Go through the entries below and work out how many lines include "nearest"; give only that number.

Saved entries
+ + + + + + +
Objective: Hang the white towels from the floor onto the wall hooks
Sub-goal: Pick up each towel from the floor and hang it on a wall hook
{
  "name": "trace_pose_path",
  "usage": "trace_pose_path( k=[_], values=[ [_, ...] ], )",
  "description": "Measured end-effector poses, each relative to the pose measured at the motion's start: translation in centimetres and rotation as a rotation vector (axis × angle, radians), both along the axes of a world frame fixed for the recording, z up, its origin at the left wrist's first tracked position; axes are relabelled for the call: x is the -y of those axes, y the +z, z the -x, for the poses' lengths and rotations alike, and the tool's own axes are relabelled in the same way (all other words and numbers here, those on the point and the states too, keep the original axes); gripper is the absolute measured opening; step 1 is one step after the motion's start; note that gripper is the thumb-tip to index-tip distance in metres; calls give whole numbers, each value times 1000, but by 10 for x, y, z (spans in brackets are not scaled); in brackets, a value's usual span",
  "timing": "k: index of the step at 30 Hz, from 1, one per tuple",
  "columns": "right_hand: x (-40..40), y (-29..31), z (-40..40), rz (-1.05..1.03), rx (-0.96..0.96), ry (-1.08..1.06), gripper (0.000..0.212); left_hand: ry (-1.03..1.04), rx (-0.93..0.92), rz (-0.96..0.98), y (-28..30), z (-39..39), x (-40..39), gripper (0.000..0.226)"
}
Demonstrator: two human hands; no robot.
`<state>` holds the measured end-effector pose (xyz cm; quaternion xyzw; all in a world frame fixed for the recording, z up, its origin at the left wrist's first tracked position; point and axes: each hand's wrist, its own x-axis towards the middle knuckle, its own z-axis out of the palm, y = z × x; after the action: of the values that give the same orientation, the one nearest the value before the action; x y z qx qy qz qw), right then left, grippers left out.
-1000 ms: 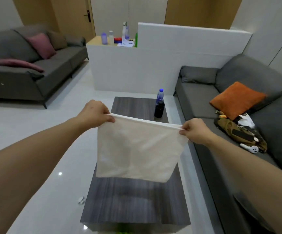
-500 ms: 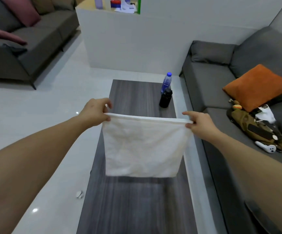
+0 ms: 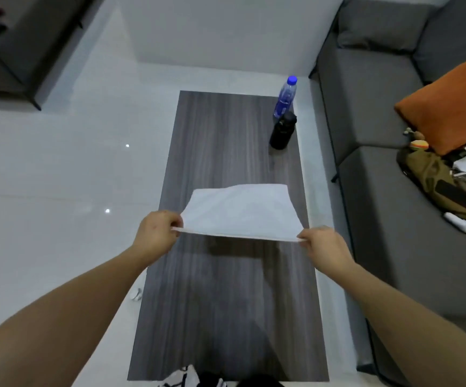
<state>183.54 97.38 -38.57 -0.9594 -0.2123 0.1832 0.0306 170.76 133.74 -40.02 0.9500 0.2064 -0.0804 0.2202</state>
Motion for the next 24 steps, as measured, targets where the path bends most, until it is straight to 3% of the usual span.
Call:
trace_pose_path(
  k=[6, 12, 16, 24],
  values=[
    [53, -110, 74, 190, -335, 11, 30, -55, -408, 95, -107, 100, 73, 23],
    [92, -176, 119, 426, -754, 155, 32, -127, -845, 249, -165, 166, 138, 36],
    [72, -200, 107, 304, -787, 100, 32, 11, -782, 282, -176, 153, 160, 36],
    [-52, -246, 50, -98, -521, 175, 34, 35, -455, 207, -213, 52, 151, 39]
  ],
)
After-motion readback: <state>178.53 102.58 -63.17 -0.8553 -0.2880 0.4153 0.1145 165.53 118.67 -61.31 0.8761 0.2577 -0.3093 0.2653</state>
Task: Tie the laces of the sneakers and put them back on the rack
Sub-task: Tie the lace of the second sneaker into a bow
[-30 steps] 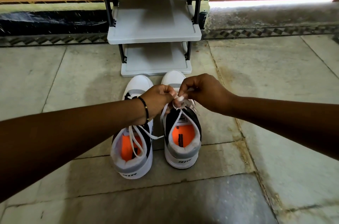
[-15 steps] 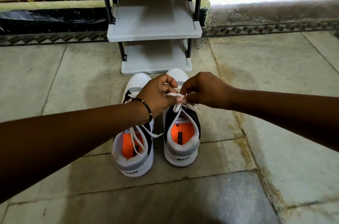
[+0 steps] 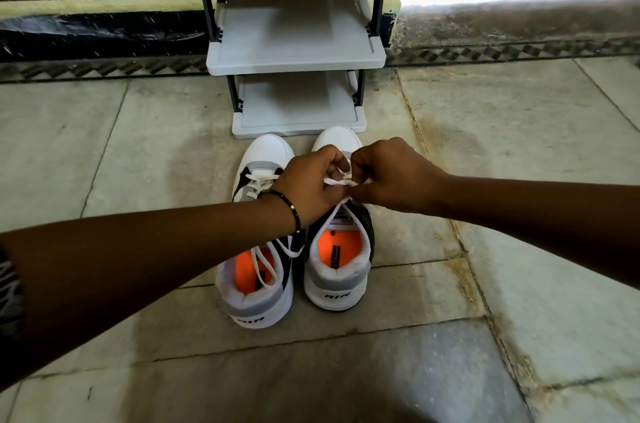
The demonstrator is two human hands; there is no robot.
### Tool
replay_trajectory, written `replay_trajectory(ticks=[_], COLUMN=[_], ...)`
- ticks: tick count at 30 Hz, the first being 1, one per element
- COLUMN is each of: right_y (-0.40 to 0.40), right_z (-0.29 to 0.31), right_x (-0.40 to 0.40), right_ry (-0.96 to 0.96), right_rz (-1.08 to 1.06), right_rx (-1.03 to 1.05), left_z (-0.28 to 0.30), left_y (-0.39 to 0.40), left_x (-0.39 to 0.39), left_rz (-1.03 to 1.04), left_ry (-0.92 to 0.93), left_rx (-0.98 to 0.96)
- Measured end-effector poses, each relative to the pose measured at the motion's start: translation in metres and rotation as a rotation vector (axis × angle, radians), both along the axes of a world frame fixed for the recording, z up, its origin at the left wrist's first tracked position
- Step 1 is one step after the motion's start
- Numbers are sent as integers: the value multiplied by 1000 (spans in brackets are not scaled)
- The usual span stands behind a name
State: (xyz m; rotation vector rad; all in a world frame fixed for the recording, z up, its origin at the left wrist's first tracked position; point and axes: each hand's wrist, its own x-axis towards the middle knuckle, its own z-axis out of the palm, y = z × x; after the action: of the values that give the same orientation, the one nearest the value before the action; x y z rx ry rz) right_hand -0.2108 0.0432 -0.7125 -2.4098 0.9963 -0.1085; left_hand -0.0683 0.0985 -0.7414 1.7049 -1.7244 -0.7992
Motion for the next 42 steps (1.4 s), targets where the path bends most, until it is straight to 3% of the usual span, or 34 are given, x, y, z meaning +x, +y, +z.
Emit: replay_trajectory(ticks=[20,29,37,42], right_y=[8,9,9,13], right_z=[0,-3,-1,4], right_x=[11,13,12,11], right_ry=[-27,-53,-90,-28], right_rz=[3,-110,-306,-234], right_rx=[-15,64,262,203], left_z=[-6,2,6,13], left_y=[-2,1,1,5], left_x=[-2,1,9,9], left_rz=[118,-2,25,88], left_ry=[-162,-98,44,325], left_rx=[85,79,171,293])
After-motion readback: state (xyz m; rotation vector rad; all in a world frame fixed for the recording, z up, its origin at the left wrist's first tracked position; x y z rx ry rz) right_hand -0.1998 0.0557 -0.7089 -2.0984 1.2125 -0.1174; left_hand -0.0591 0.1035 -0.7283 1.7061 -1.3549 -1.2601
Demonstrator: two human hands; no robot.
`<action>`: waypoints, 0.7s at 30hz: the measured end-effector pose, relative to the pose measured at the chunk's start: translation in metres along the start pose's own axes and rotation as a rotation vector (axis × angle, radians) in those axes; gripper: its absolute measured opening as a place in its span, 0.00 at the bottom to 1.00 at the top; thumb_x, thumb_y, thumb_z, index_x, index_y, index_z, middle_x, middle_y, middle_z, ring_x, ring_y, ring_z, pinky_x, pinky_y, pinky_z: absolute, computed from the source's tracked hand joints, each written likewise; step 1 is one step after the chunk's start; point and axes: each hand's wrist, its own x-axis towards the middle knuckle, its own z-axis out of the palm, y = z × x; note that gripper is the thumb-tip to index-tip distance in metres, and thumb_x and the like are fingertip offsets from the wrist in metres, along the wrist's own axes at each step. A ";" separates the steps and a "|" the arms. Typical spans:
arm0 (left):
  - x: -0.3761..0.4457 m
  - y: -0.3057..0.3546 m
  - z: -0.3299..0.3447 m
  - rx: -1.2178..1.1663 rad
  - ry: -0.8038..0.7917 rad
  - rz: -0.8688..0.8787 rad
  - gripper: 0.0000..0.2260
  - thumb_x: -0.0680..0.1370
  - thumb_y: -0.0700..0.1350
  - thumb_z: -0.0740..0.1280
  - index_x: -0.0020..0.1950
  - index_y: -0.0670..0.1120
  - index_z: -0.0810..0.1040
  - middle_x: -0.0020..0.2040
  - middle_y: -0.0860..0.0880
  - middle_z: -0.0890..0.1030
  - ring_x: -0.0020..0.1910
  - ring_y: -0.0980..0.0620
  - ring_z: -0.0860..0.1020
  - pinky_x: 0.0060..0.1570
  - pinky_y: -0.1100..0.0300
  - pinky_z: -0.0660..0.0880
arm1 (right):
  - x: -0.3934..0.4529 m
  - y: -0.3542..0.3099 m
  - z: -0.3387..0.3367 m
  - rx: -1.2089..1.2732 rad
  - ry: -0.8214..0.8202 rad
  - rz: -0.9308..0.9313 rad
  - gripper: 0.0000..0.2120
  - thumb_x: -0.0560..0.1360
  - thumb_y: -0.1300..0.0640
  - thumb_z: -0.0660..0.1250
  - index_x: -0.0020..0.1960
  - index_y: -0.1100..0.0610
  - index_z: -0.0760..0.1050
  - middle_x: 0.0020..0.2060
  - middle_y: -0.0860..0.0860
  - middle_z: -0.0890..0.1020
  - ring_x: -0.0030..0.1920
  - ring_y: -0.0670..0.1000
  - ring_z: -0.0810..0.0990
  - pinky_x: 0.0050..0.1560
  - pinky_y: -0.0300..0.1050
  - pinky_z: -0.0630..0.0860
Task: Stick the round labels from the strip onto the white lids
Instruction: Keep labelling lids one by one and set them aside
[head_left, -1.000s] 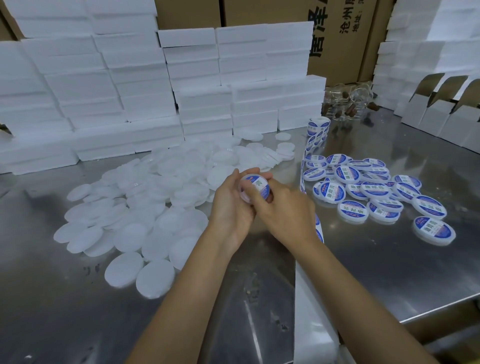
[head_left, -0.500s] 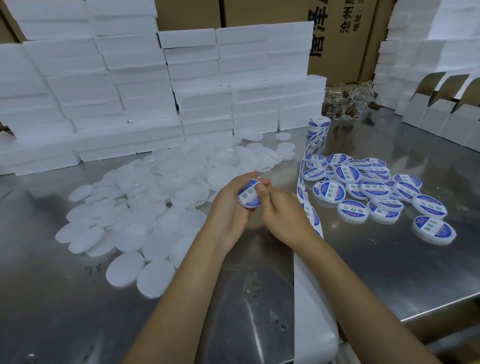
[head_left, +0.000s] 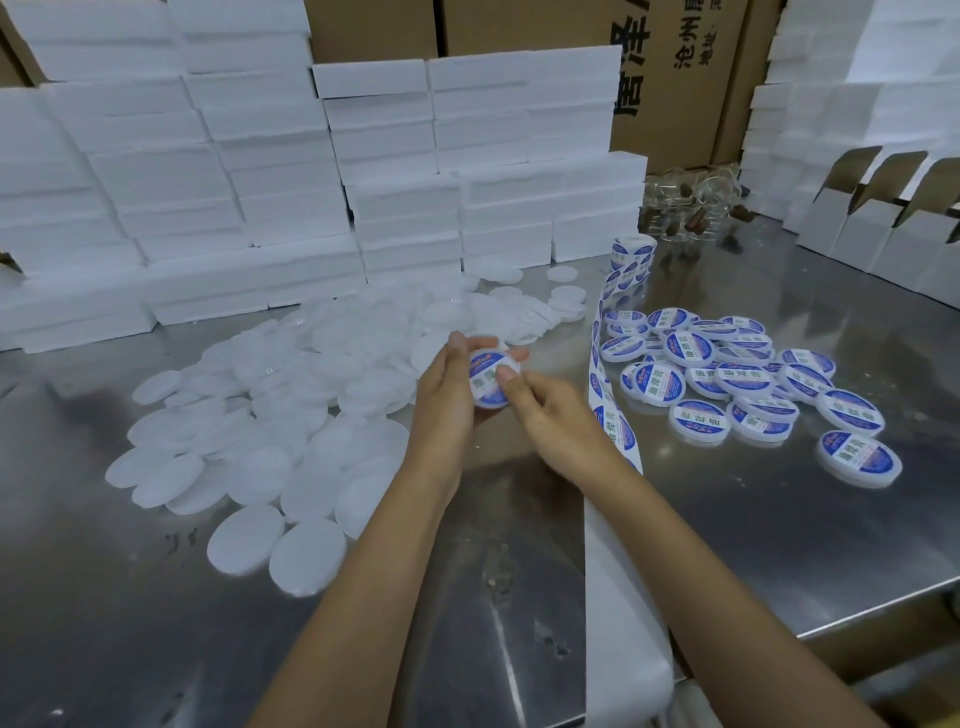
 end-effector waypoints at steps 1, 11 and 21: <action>0.000 0.001 0.001 -0.036 -0.022 -0.027 0.16 0.87 0.54 0.54 0.60 0.50 0.78 0.49 0.51 0.87 0.50 0.50 0.86 0.44 0.58 0.83 | 0.002 -0.001 -0.004 0.098 0.040 0.069 0.22 0.83 0.45 0.59 0.35 0.57 0.72 0.23 0.42 0.69 0.26 0.41 0.66 0.29 0.34 0.63; 0.000 0.002 0.000 -0.069 -0.082 -0.120 0.16 0.84 0.57 0.57 0.68 0.54 0.73 0.55 0.48 0.86 0.51 0.47 0.86 0.45 0.51 0.83 | 0.022 0.018 -0.068 1.508 0.286 0.445 0.16 0.86 0.53 0.54 0.46 0.61 0.72 0.27 0.48 0.63 0.22 0.44 0.60 0.20 0.35 0.60; 0.001 0.001 -0.003 -0.045 -0.080 -0.120 0.16 0.85 0.56 0.57 0.68 0.52 0.73 0.54 0.48 0.87 0.52 0.46 0.85 0.50 0.47 0.83 | 0.032 0.040 -0.102 1.694 0.491 0.422 0.14 0.85 0.58 0.52 0.58 0.66 0.72 0.28 0.50 0.66 0.28 0.44 0.61 0.22 0.35 0.64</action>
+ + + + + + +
Task result
2